Test you application with assertions built in. Then deploy without the assertions.
I some cases, asserts are disabled when building for release. You may not have control over this (otherwise, you could build with asserts on), so it might be a good idea to do it like this.
The problem with "correcting" the input values is that the caller will not get what they expect, and this can lead to problems or even crashes in wholly different parts of the program, making debugging a nightmare.
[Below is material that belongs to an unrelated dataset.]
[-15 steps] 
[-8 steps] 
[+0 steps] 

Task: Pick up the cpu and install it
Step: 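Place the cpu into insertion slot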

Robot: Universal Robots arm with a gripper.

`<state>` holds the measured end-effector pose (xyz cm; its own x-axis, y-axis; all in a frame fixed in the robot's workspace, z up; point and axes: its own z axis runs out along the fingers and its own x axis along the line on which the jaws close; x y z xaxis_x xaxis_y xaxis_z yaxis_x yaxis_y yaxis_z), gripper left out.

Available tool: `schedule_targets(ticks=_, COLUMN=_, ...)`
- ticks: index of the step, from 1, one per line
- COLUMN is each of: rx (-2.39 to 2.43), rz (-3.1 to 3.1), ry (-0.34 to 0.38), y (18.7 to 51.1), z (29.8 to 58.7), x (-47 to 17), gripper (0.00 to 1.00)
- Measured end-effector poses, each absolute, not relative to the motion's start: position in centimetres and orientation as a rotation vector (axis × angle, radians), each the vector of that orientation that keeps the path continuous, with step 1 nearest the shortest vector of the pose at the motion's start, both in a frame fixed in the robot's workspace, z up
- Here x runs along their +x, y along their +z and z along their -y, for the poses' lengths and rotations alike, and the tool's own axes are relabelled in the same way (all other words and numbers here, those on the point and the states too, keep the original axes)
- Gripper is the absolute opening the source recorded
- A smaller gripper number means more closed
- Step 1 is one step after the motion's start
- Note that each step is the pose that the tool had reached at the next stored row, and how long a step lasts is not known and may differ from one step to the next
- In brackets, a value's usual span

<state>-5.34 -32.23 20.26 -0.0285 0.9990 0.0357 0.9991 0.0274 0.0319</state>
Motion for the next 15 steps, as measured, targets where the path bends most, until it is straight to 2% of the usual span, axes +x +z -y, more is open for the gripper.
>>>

I usually throw an exception in the if-statement to take over the role of the assert in case they are disabled
assert(value>0);
if(value<=0) throw new ArgumentOutOfRangeException("value");
//do stuff
I would disagree with this statement:
Only the caller knows what "a valid
input value" is for your function, and
he must check its validity before he
calls your function.
Caller might think that he know that input value is correct. Only method author knows how it suppose to work. Programmer's best goal is to make client to fall into "pit of success". You should decide what behavior is more appropriate in given case. In some cases incorrect input values can be forgivable, in other you should throw exception\return error.
As for Asserts, I'd repeat other commenters, assert is a debug time check for code author, not code clients.
Don't forget that most languages allow you to turn off assertions... Personally, if I was prepared to write if tests to protect against all ranges of invalid input, I wouldn't bother with the assertion in the first place.
If, on the other hand you don't write logic to handle all cases (possibly because it's not sensible to try and continue with invalid input) then I would be using the assertion statement and going for the "fail early" approach.
If I remember correctly from CS-class
Preconditions define on what conditions the output of your function is defined. If you make your function handle errorconditions your function is defined for those condition and you don't need the assert statement.
So I agree. Usually you don't need both.
As Rik commented this can cause problems if you remove asserts in released code. Usually I don't do that except in performance-critical places.
I should have stated I was aware of the fact that asserts (here) dissappear in production code.
If the if-statement actually corrects invalid input data in production code, this means the assert never went off during testing on debug code, this means you wrote code that you never executed.
For me it's an OR situation:
(quote Andrew) "protect against all ranges of invalid input, I wouldn't bother with the assertion in the first place." -> write an if-test.
(quote aku) "incorrect input values can be forgivable" -> write an assert.
I can't stand both...
For internal functions, ones that only you will use, use asserts only. The asserts will help catch bugs during your testing, but won't hamper performance in production.
Check inputs that originate externally with if-conditions. By externally, that's anywhere outside the code that you/your team control and test.
Optionally, you can have both. This would be for external facing functions where integration testing is going to be done before production.
A problem with assertions is that they can (and usually will) be compiled out of the code, so you need to add both walls in case one gets thrown away by the compiler.